Romanczuk P, Salbreux G
Department of Ecology and Evolutionary Biology, Princeton University, New Jersey 80544, USA.
Max Planck Institute for the Physics of Complex Systems, Nöthnitzerstr. 38, 01187 Dresden, Germany.
Phys Rev E Stat Nonlin Soft Matter Phys. 2015 Apr;91(4):042720. doi: 10.1103/PhysRevE.91.042720. Epub 2015 Apr 30.

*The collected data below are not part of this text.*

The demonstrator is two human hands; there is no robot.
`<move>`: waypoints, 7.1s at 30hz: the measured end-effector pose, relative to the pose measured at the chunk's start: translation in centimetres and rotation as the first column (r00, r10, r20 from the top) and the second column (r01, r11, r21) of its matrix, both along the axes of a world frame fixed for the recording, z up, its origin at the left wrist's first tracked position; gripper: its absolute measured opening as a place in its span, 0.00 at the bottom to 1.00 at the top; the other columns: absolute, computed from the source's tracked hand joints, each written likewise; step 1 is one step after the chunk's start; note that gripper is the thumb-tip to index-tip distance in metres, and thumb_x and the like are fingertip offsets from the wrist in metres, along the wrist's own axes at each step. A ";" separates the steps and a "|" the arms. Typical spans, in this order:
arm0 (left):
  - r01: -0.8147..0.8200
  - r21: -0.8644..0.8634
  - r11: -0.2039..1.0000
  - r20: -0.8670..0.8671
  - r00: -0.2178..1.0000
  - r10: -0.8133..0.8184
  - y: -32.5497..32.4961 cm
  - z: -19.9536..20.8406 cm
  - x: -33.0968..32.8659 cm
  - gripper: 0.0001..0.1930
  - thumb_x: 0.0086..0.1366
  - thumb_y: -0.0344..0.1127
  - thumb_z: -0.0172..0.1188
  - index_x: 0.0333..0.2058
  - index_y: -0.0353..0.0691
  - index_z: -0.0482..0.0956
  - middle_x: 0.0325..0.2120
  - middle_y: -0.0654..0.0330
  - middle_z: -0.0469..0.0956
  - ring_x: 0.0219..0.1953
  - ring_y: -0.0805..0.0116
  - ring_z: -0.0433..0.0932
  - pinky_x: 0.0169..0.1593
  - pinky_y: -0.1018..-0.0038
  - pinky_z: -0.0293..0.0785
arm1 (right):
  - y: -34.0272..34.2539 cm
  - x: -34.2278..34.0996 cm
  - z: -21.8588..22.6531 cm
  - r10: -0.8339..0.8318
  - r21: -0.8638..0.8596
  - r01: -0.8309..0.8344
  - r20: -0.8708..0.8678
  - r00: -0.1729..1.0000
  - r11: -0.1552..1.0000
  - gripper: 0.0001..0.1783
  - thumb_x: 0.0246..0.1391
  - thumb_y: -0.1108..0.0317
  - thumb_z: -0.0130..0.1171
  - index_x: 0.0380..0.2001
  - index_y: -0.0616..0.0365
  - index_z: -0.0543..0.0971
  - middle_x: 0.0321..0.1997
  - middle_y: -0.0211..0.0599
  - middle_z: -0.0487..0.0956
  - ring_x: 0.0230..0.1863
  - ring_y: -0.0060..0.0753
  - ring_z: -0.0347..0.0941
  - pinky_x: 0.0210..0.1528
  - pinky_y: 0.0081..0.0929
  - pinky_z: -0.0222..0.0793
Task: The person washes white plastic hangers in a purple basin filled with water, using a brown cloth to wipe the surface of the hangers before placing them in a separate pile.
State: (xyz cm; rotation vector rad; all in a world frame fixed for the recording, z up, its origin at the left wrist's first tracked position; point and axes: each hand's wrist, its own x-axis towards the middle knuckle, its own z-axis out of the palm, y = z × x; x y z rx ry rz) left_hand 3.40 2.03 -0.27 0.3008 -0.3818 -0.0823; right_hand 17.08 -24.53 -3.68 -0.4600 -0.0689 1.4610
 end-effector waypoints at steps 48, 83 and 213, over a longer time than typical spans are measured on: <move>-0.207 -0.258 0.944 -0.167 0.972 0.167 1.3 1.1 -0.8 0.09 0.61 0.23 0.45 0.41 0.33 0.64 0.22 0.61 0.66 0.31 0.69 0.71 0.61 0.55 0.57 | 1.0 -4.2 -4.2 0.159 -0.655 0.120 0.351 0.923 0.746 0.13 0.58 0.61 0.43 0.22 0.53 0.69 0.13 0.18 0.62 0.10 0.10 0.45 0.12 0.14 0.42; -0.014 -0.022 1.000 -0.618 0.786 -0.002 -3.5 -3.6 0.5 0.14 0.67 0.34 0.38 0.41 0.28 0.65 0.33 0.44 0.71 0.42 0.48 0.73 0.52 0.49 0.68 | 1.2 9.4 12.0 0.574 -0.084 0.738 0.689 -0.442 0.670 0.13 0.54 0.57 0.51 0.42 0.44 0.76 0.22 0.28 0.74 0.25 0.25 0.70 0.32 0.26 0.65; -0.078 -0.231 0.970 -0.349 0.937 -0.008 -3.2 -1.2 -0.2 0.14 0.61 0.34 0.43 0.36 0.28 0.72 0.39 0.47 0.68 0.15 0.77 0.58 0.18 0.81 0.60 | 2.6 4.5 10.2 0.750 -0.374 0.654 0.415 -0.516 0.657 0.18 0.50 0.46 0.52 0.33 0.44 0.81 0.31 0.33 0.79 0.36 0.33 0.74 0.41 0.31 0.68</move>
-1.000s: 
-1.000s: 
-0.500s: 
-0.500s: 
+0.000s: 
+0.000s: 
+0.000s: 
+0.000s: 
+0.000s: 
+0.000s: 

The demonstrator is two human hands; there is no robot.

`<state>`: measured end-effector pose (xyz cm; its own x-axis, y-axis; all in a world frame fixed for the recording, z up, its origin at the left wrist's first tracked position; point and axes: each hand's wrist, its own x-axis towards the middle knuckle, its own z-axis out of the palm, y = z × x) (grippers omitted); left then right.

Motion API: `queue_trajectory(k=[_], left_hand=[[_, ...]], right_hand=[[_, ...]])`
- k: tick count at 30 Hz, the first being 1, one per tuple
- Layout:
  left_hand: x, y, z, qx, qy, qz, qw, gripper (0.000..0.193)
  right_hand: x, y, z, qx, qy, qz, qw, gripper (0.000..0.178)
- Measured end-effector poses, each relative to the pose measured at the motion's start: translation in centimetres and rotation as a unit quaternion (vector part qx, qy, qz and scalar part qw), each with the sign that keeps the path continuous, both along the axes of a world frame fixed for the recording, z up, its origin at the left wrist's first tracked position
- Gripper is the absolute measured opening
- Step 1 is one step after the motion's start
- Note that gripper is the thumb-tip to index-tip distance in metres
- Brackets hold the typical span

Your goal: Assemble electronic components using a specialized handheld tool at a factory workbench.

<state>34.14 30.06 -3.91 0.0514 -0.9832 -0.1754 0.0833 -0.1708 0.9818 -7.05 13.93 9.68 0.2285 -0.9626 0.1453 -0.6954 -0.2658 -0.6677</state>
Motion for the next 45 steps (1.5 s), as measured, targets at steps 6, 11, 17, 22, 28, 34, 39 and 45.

Animal cells can sense chemical gradients without moving and are faced with the challenge of migrating towards a target despite noisy information on the target position. Here we discuss optimal search strategies for a chaser that moves by switching between two phases of motion ("run" and "tumble"), reorienting itself towards the target during tumble phases, and performing persistent migration during run phases. We show that the chaser average run time can be adjusted to minimize the target catching time or the spatial dispersion of the chasers. We obtain analytical results for the catching time and for the spatial dispersion in the limits of small and large ratios of run time to tumble time and scaling laws for the optimal run times. Our findings have implications for optimal chemotactic strategies in animal cell migration.
动物细胞能够在不移动的情况下感知化学梯度,并且面临着尽管关于目标位置的信息存在噪声但仍要朝着目标迁移的挑战。在此,我们讨论一种追逐者的最优搜索策略,该追逐者通过在两个运动阶段(“奔跑”和“翻滚”)之间切换来移动,在翻滚阶段重新将自身朝向目标,并在奔跑阶段进行持续迁移。我们表明,追逐者的平均奔跑时间可以进行调整,以最小化目标捕获时间或追逐者的空间扩散。我们获得了在奔跑时间与翻滚时间的小比例和大比例极限情况下的捕获时间和空间扩散的分析结果,以及最优奔跑时间的标度律。我们的发现对动物细胞迁移中的最优趋化策略具有启示意义。